The first line of the entries below, the line containing "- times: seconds", and every line between them should be repeated exactly, and nothing else.

(Beginning of DATASET)

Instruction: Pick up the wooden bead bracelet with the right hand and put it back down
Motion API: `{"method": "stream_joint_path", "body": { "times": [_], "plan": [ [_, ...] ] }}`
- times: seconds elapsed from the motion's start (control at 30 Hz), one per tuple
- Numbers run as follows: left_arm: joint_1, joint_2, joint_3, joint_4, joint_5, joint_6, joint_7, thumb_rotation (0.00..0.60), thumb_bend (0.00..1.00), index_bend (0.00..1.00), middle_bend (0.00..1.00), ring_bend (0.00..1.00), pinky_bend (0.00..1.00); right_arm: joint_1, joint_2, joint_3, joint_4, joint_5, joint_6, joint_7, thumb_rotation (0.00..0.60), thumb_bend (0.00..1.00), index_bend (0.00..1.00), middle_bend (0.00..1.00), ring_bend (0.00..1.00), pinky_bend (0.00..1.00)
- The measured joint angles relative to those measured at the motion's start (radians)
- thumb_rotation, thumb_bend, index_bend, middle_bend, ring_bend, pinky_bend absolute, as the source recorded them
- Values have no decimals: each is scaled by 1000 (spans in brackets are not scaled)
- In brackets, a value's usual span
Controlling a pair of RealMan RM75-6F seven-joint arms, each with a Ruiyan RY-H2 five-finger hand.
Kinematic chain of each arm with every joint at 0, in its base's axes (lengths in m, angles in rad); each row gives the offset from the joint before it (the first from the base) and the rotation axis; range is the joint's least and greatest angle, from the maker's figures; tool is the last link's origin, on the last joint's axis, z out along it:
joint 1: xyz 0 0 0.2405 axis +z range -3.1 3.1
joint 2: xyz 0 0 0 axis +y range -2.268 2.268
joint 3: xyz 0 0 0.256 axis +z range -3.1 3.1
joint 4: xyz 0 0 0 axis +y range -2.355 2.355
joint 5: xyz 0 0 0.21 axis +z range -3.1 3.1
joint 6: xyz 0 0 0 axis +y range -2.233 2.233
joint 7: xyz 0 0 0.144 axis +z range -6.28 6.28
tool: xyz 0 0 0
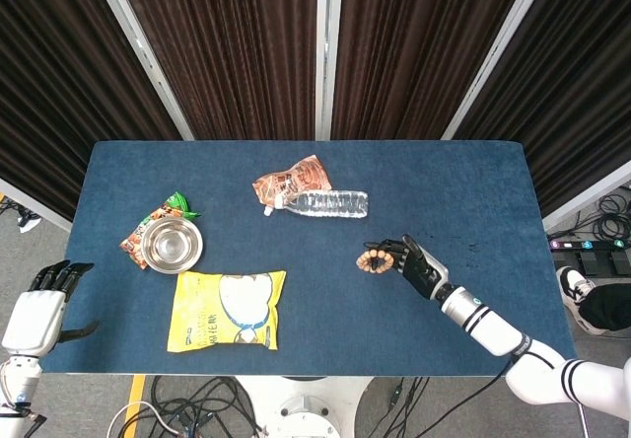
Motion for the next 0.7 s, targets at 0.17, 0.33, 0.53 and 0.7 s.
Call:
{"method": "stream_joint_path", "body": {
  "times": [0.17,0.33,0.53,0.7],
  "plan": [
    [-3,0,2,-1,3,-4,2,600,0,174,167,92,140,-8,-5,15,-6,6,-8,64,137,335,551,575,89,0],
    [-3,1,1,-3,2,-3,3,600,0,174,167,91,139,-2,2,22,8,-22,-30,122,135,374,551,575,89,0],
    [-7,1,2,-4,-2,-13,6,600,0,174,167,91,140,1,5,26,8,-28,-48,110,136,112,569,601,126,0],
    [-7,2,3,-4,-1,-13,6,600,0,174,166,91,140,9,13,22,-1,-52,-46,250,133,54,597,611,136,0]
  ]
}}
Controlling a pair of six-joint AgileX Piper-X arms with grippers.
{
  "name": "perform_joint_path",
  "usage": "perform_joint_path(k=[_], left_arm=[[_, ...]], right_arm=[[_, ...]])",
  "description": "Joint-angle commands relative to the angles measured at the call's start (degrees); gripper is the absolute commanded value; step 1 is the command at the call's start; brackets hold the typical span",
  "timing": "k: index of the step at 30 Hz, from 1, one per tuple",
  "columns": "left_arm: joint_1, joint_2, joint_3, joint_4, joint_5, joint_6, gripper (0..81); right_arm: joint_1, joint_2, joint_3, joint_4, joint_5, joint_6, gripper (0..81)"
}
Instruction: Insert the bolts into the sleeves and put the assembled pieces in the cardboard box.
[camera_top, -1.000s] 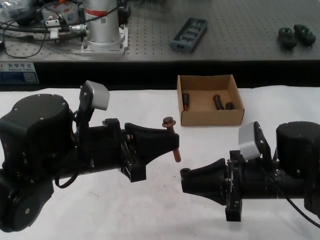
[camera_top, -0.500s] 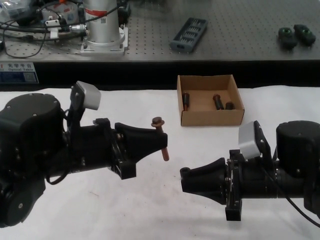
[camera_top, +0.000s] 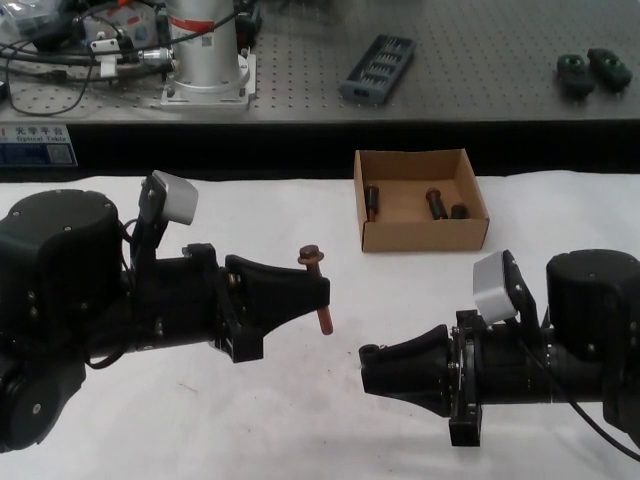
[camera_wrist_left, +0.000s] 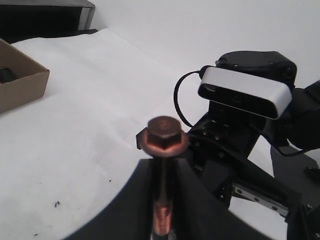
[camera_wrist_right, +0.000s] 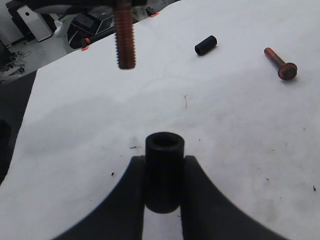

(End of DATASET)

**WORKED SOLUTION**
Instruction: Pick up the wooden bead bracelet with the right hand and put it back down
Motion API: `{"method": "stream_joint_path", "body": { "times": [_], "plan": [ [_, ...] ] }}`
- times: seconds elapsed from the motion's start (control at 30 Hz), one per tuple

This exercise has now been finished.